Boeing continues to lose customers of the 737 Max. Meanwhile, Airbus is stepping up its A220 programme. A study does not see this as a coincidence. Is there anything to that?
Airbus has always declared that it does not want to profit from Boeing’s problems with the 737 Max. «The A320 Neo is the A320 Neo and the 737 Max is the 737 Max,» declared CEO Guillaume Faury last year. In addition, he added, there was no way to take advantage of the competitor’s crisis. After all, his own product has been sold out for years.
Indeed, Airbus has an impressive number of orders on hand. The aircraft manufacturer has yet to deliver a total of 6147 A3219 Neo, A320 Neo and A321 Neo. So even if customers wanted to switch to him, they couldn’t do so without long waiting periods.

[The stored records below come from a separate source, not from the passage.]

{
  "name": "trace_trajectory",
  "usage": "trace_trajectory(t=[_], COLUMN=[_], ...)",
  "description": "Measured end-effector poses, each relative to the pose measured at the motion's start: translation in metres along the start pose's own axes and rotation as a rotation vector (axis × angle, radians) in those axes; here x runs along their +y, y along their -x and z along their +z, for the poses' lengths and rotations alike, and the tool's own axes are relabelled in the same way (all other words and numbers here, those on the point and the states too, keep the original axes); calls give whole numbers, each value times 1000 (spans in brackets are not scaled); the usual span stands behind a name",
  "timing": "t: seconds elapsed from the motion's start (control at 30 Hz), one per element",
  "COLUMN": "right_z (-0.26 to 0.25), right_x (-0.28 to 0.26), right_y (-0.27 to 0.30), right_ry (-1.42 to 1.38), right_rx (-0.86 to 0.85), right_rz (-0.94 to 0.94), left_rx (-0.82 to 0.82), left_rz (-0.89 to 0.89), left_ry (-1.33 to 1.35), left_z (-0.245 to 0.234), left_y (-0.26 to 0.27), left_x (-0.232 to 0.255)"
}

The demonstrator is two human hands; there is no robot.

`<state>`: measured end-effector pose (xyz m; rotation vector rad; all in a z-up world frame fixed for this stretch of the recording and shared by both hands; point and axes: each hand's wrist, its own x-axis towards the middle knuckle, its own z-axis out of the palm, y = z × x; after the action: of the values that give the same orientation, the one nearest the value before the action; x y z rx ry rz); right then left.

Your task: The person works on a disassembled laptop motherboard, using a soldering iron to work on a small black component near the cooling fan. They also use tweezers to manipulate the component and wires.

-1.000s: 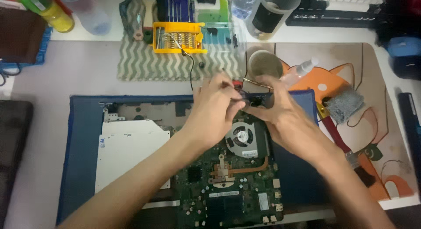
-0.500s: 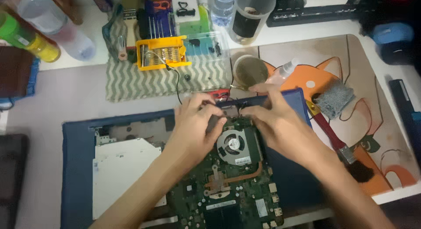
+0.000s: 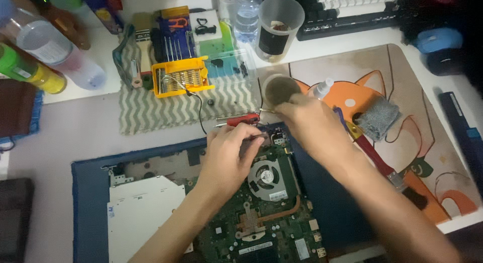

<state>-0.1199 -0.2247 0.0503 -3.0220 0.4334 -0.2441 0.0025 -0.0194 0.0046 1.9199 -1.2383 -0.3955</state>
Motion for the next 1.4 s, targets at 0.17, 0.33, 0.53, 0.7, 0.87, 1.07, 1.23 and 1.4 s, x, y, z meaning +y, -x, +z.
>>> trace_trajectory(t=[0.17, 0.33, 0.53, 0.7, 0.87, 1.07, 1.23, 1.4], right_z=[23, 14, -33, -57, -50, -32, -18, -2], right_x=[-2, -10, -23, -34, -42, -32, -27, -32], right_y=[-38, -56, -37, 11, 47, 65, 56, 50], right_ry=[22, 79, -199, -369, -645, -890, -849, -758], right_rx=[-134, -274, -158, 99, 196, 164, 98, 110], right_rz=[-33, -51, -2, 55, 191, 311, 186, 157], left_rx=[39, 31, 41, 51, 27, 20, -2, -49], left_rz=[24, 24, 51, 147, 146, 186, 250, 179], left_ry=[-46, 63, 165, 158, 64, 14, -122, -41], left_z=[5, -12, -14, -7, -2, -19, -22, -24], left_y=[2, 10, 5, -7, 0, 11, 22, 26], left_x=[-2, 2, 0, 4, 4, 4, -9, -11])
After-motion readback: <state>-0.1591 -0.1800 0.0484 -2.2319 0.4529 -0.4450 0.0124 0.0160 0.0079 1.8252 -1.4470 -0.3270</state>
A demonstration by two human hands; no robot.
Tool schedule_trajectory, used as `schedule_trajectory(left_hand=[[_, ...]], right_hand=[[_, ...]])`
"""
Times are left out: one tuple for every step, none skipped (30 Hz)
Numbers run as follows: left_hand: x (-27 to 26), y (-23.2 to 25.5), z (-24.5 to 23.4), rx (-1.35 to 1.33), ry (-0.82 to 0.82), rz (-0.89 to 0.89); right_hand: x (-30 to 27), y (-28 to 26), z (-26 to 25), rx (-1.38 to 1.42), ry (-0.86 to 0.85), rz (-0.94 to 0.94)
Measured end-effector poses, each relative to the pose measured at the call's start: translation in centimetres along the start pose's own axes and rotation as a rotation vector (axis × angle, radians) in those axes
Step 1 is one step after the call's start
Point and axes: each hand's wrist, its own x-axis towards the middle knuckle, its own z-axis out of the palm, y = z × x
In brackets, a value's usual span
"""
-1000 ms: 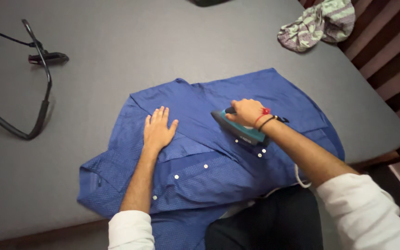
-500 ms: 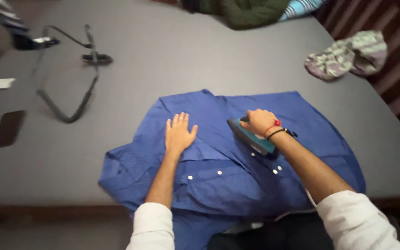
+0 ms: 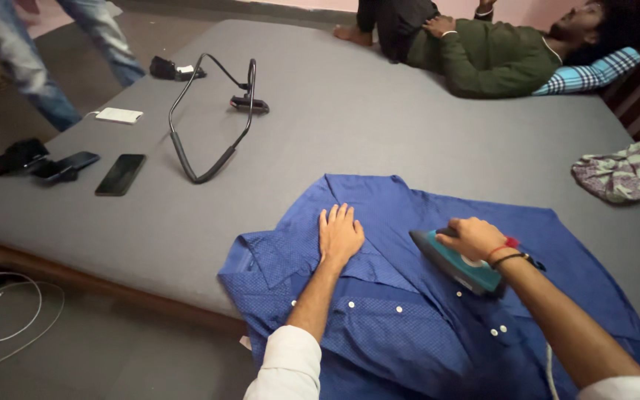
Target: The person irons a blue button-up shirt laid out on a bed. They smooth the fabric with one hand while moving the iron with the other, then fold the shirt in half and continue ironing the folded section.
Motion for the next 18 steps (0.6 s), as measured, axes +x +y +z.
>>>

Airbus accelerates its new regional jet program
However, there are indications that Airbus is increasingly trying to promote another product as an alternative for the 737 Max. One revealing fact in this respect is a change that became known in February. Green Africa Airways is planning to take off with A220-300, previously it had been planning with Boeing 737 Max.
At that time, Airbus also increased its share in the A220 program from 50 to 75 percent. The Canadian province of Quebec holds the remaining share. Developer Bombardier is no longer involved in the program. Airbus CEO Faury announced in the same month that the manufacturer intends to invest between 500 million and one billion euros in the A220 programme in 2020. “This announcement is probably an indication that Airbus is trying to capitalise on the setbacks of the Boeing 737 Max,” writes the analysis and consulting firm Global Data.
A220 well available
Because there is a substantial number of them. In March, the American aviation authority, on all of the approximately 800 737 Max produced, demanded a new wiring of a weak point in the tail area. Shortly before, Boeing discovered foreign bodies in the tanks of two thirds of all aircraft. This increases the uncertainty about the still uncertain re-registration, the analysts conclude.
In terms of availability, Airbus is also well positioned with the A220 in Boeing’s home territory despite recent trade wars between the USA and the European Union. The European group is now having the regional jet manufactured in Mirabel, Canada, and in Mobile, Alabama, USA. With the latter production line, Airbus has been able to avoid horrendous US punitive tariffs since 2019.
A poor start to the year for Boeing
Airbus’ regional jet competes in the larger version A220-300 against the smallest Max version 737 Max 7. With 160 seats, the A220-300 can carry twelve passengers less than the 737 Max 7. With a range of about 6,200 kilometres, the A220 can also fly about 1,000 kilometres less – but with a list price of 91.5 million dollars, the A220 is about 8 million dollars cheaper.
The small Boeing 737 Max 7 is not really popular with airlines, though. Out of more than 4,800 orders for the 737 Max, less than 100 are placed with the shortest series. The introduction of stretch variants for the A320 Neo and the 737 Max showed that narrow-body aircraft with larger capacities and ranges are becoming increasingly popular with airlines.
A220 is also likely to be extended
And Airbus is also thinking about this with the A220. While Bombardier had no money to develop a C-Series CS500 and CS900 and thus a larger version, the European manufacturer is showing increasing interest. At present, experts are already convinced that a stretch is a foregone conclusion. Only when it will come is still unclear.